The business section of the town was a fit from the first time I walked into my bank and my drug store. They are still my bank and my drug store. Not only do the three pharmacists know my name and medical history, but they know my family and my occupation. They give me advice. I buy everything there, including office supplies. If they don’t have it, Rita will special order it for me, even to a special size of paper. Why would I ever go to the mall?

It’s the same all over town – the library, City Hall, the convenience store, the flower and plant shop, the bookstore. I know these people. They know me, by first name.

I like first names.
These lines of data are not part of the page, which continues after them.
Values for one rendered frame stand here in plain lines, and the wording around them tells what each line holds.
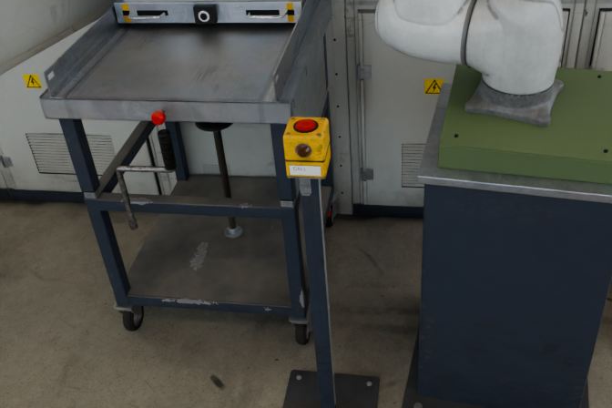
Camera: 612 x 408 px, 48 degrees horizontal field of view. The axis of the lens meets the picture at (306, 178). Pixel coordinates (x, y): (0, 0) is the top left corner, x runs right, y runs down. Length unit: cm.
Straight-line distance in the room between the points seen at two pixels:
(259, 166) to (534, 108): 124
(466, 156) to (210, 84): 63
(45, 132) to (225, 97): 125
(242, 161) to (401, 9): 117
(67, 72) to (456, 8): 96
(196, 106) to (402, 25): 50
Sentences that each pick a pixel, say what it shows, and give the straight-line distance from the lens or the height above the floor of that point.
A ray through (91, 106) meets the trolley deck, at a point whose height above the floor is 83.
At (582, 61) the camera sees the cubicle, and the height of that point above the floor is 63.
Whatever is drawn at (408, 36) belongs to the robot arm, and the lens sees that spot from 153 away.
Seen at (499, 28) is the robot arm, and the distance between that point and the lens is 148.
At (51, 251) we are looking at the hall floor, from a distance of 270.
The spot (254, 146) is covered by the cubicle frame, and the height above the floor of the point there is 29.
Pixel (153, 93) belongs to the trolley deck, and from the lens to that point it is 170.
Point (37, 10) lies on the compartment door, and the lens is 210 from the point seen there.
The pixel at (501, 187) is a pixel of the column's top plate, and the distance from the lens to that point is 147.
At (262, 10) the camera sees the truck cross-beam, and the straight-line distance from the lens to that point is 195.
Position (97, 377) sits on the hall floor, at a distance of 220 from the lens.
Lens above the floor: 159
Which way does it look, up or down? 35 degrees down
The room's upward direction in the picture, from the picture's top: 5 degrees counter-clockwise
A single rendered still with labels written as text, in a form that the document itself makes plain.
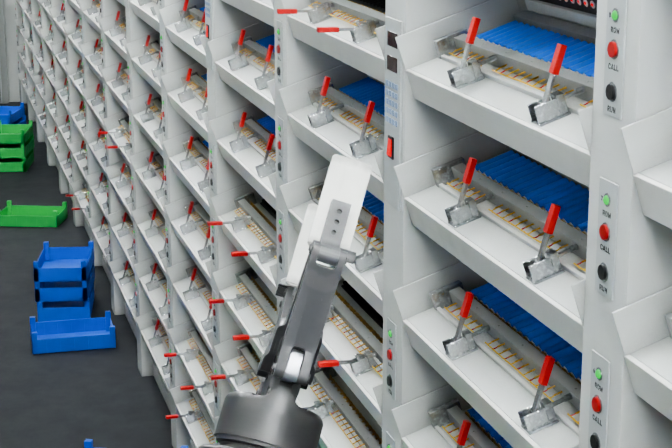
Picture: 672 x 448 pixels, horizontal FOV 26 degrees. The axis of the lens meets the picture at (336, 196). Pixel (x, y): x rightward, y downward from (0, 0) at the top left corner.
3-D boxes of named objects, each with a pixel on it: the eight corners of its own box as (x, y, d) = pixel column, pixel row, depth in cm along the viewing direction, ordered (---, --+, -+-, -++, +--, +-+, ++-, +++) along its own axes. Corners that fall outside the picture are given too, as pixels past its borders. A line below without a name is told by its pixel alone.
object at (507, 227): (593, 362, 158) (560, 250, 154) (412, 225, 215) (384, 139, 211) (754, 290, 162) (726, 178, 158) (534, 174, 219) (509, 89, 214)
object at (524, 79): (601, 194, 154) (567, 73, 150) (414, 98, 211) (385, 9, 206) (765, 123, 158) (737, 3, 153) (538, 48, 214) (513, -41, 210)
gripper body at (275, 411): (303, 475, 110) (335, 359, 113) (318, 465, 102) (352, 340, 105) (208, 447, 110) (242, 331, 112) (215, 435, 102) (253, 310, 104)
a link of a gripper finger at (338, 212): (311, 267, 103) (316, 258, 100) (330, 202, 104) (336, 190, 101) (331, 274, 103) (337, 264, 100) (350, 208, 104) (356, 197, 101)
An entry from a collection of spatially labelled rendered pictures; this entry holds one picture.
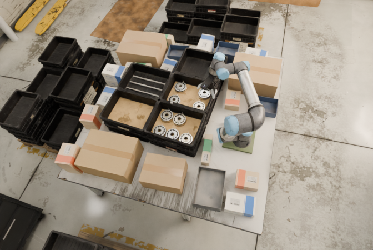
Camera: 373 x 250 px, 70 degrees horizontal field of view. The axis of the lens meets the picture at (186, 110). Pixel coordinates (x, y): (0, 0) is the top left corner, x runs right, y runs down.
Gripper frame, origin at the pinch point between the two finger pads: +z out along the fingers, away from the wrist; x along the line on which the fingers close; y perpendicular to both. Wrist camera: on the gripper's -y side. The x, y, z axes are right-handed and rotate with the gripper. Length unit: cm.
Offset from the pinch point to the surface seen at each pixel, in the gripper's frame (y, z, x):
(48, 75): -11, 96, 189
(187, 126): -12.9, 27.0, 0.3
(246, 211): -39, 33, -70
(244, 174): -18, 29, -55
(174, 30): 128, 48, 116
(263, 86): 45, -2, -30
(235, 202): -38, 34, -60
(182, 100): 4.2, 22.7, 18.2
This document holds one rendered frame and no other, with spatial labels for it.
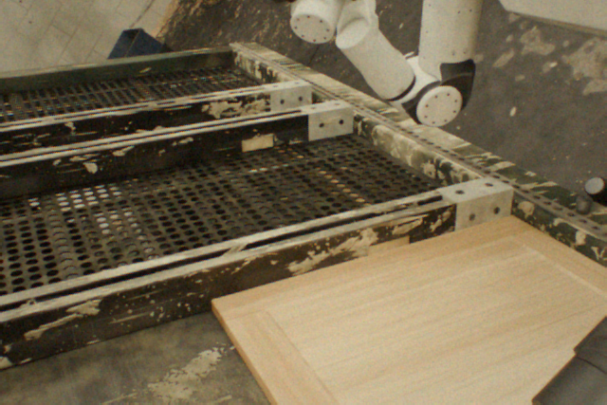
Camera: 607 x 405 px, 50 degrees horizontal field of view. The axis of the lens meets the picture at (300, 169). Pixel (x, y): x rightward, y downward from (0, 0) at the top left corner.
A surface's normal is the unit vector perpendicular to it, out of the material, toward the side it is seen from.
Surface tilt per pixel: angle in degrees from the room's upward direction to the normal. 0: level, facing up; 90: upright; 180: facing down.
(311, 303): 51
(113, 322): 90
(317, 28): 85
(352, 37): 7
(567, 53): 0
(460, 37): 90
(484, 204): 90
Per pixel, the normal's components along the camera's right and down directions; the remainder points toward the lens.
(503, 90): -0.70, -0.44
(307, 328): -0.01, -0.92
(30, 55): 0.53, 0.20
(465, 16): 0.23, 0.60
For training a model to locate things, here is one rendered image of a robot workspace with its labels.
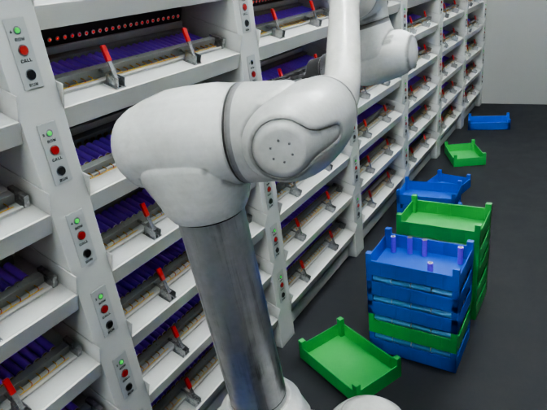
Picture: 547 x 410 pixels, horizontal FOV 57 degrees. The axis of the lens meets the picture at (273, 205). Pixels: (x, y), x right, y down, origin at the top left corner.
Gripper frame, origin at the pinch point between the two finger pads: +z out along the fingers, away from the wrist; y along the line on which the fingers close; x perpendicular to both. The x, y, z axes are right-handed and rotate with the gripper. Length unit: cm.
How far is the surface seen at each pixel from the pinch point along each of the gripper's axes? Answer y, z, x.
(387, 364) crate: -19, -5, 102
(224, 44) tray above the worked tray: -11.6, 15.6, -13.4
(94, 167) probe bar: 41.5, 19.5, 4.0
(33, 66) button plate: 51, 10, -18
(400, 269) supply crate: -25, -15, 68
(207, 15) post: -12.8, 19.4, -22.5
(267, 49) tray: -27.9, 12.7, -8.5
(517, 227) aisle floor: -136, -28, 108
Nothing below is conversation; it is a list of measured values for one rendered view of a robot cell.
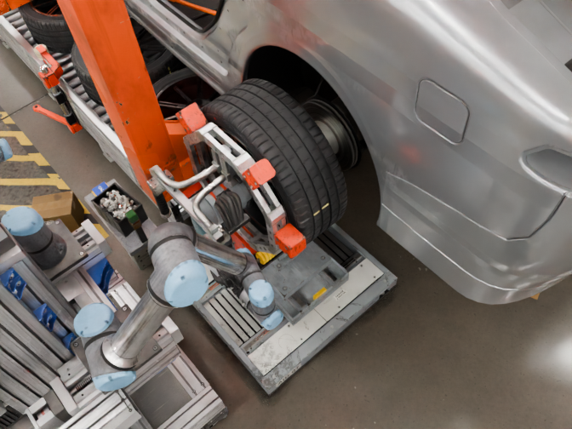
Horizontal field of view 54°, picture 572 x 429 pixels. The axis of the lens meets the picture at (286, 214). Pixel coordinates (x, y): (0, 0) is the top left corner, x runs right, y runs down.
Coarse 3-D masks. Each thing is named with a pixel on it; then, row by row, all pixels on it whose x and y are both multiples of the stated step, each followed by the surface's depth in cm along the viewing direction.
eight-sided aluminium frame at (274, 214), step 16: (208, 128) 198; (192, 144) 213; (208, 144) 198; (192, 160) 226; (240, 160) 189; (208, 176) 236; (240, 176) 190; (256, 192) 191; (272, 192) 193; (272, 208) 194; (272, 224) 195; (256, 240) 229; (272, 240) 204
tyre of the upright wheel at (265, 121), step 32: (224, 96) 206; (256, 96) 199; (288, 96) 197; (224, 128) 201; (256, 128) 190; (288, 128) 191; (288, 160) 189; (320, 160) 194; (288, 192) 190; (320, 192) 197; (256, 224) 238; (320, 224) 206
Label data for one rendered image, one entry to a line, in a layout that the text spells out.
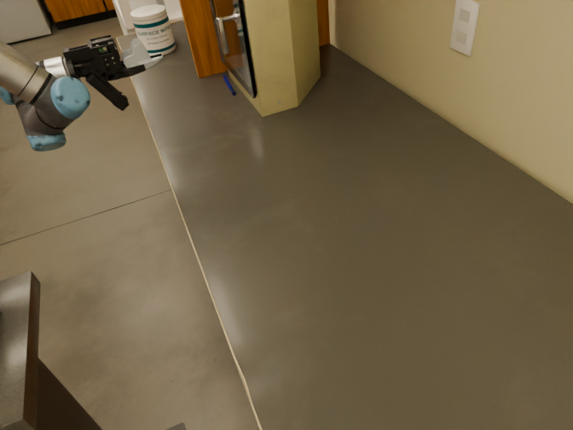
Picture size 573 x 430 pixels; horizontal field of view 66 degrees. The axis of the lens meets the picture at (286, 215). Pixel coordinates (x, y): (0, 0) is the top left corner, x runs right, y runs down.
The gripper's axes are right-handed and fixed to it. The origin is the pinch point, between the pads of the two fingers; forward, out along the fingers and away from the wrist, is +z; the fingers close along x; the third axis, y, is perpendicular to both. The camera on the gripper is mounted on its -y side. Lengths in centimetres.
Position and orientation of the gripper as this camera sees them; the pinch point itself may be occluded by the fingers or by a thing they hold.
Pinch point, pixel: (158, 60)
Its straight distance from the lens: 119.3
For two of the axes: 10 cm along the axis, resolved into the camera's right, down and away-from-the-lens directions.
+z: 9.2, -3.2, 2.3
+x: -3.8, -5.8, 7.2
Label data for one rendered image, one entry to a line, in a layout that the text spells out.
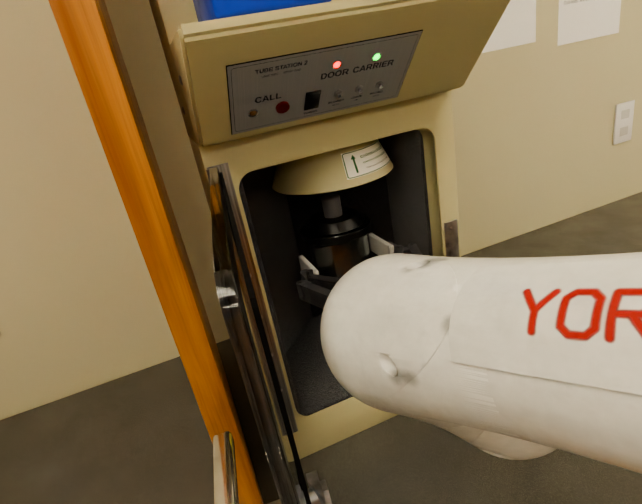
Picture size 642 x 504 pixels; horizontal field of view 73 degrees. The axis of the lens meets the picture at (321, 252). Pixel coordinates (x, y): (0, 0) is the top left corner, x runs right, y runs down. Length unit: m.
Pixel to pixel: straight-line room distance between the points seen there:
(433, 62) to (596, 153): 1.05
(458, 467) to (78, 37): 0.64
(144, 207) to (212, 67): 0.13
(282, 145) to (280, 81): 0.10
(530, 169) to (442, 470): 0.90
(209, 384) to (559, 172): 1.17
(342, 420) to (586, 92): 1.10
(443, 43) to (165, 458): 0.70
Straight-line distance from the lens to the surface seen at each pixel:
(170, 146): 0.92
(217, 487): 0.36
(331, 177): 0.56
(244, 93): 0.43
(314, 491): 0.33
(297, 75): 0.43
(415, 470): 0.68
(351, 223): 0.63
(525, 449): 0.38
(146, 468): 0.81
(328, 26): 0.41
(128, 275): 0.98
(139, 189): 0.41
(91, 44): 0.40
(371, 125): 0.55
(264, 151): 0.51
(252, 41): 0.39
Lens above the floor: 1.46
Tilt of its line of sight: 23 degrees down
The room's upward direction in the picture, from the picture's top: 11 degrees counter-clockwise
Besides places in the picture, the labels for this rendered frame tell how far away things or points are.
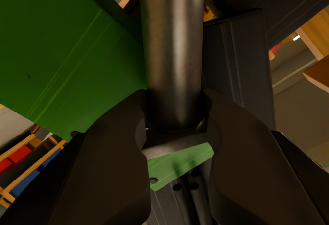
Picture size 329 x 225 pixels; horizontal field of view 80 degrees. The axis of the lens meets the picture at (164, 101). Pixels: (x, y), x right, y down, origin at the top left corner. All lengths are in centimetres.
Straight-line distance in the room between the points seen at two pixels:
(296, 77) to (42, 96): 760
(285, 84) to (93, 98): 759
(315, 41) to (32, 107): 95
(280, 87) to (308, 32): 676
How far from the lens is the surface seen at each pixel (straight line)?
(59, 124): 19
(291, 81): 769
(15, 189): 536
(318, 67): 74
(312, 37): 98
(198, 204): 21
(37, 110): 19
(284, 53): 954
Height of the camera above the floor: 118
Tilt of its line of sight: 8 degrees up
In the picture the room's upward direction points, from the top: 136 degrees clockwise
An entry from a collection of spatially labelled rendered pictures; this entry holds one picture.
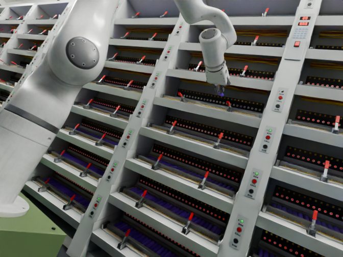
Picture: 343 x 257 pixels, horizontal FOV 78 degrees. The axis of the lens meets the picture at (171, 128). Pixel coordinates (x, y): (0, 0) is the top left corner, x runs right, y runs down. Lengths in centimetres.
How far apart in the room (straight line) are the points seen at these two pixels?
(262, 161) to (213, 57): 48
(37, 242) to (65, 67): 36
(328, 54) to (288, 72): 18
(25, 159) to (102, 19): 38
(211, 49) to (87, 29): 49
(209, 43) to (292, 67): 47
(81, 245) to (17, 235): 81
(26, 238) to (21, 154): 16
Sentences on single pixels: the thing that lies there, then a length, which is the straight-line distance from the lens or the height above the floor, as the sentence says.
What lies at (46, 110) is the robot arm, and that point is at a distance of 54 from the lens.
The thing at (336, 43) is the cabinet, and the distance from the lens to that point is 154.
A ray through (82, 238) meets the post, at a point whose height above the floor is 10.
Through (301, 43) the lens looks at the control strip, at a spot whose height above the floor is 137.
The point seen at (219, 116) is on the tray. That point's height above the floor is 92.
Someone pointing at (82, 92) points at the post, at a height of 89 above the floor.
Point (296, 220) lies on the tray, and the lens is 102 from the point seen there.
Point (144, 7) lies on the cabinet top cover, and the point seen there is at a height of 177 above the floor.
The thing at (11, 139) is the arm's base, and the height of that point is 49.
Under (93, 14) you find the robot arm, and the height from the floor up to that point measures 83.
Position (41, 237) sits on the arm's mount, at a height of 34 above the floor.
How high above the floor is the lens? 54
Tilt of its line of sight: 13 degrees up
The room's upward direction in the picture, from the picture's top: 23 degrees clockwise
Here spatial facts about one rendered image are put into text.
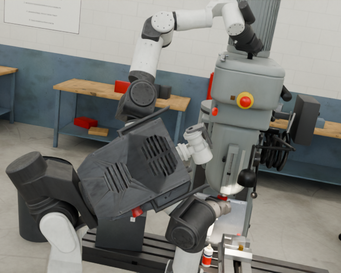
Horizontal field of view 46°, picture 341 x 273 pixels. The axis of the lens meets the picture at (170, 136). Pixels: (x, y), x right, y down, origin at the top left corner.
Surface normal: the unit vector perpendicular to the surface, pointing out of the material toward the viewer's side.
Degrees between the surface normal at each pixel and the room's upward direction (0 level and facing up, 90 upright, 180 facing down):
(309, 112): 90
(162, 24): 59
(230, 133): 90
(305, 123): 90
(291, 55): 90
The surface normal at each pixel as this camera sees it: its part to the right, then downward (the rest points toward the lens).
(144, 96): 0.31, -0.18
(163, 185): -0.01, -0.16
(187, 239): -0.48, 0.37
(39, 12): -0.14, 0.27
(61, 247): 0.21, 0.31
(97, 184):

Hey, if it worked for Jackie, and it works fro Madonna, it can work for Regina. I love it when I walk down the main street and cars honk and people call out, “Hi, Regina!”

About a month ago, I thought about how deeply my roots and been grown into Madeira. By now, my roots must be sticking up in Madagascar, all the way through the earth.

Then something happened to prove exactly that. I was invited to be the guest speaker at the December meeting of the Madeira Historical Society.

I didn’t worry about my “speech.” It would be a core group of members, I thought, people I knew. I’d just wing it and give my best Elizabeth Dole impression.

When I arrived at Ferrari’s, for the dinner meeting, I discovered two party rooms reserved for it, really nice atmosphere, and they were already filling up. And not just with members of the society. There were many people I didn’t expect to be there – Sherry Mattes from City Council, and Mary Rozic, past school board president, influential and long-admired. When Madeira’s mayor, Mel Martin and his wife, Dorcey, walked in, I started to wish I had prepared more for my talk.

But I had little time to be nervous.  They seated me at a head table with Doug Oppenheimer, president of the historical society, and his wife Ann, along with Dr. Les LeFever, and Bob and Karen Hadden.  The food was delicious and the company exhilarating.  I was flattered that place cards with a bio of me were at all the place settings.

My talk was made easier because the vice-president of the historical society, Bob Miller and his wife, Mimi, had brought their two children, Sara, who wants to be a writer, is in the sixth-grade, and Robby in the second.  Looking at their faces, paying attention, I felt I was back in the classroom, doing my thing.

After my talk, I made my way back to my table, expecting that we’d all go home.

Instead, people gathered, cameras flashed, and I felt zapped back onto the old TVshow,  “This is your life.”

Doug Oppenheimer presented to me a beautiful lead crystal vase, from the historical society.  Then Mel Martin read a proclamation to me, making it officially “Regina Villiers Day.”  It had seven “whereases,” and he explained he had never before written one with more than five.

The whole thing had been planned as a surprise party for me.  All these wonderful people, on a winter’s night, had come out for me, and had paid money to do it.

And then it hit me.  These were my people. And finally, this was my town.  The enormity of the thought sent me home too excited to sleep.

So thank you, Doug Oppenheimer, Bob Miller, Mel Martin, Sherry Mattes, Mary Rozic, and all the people you represent – all the people in Madeira.

You have given me what I always wanted and never had – a home town “where everyone knows my name.”

And I have photocopied my proclamation, with all seven “whereases,” and sent copies to my kids, demanding more respect from them.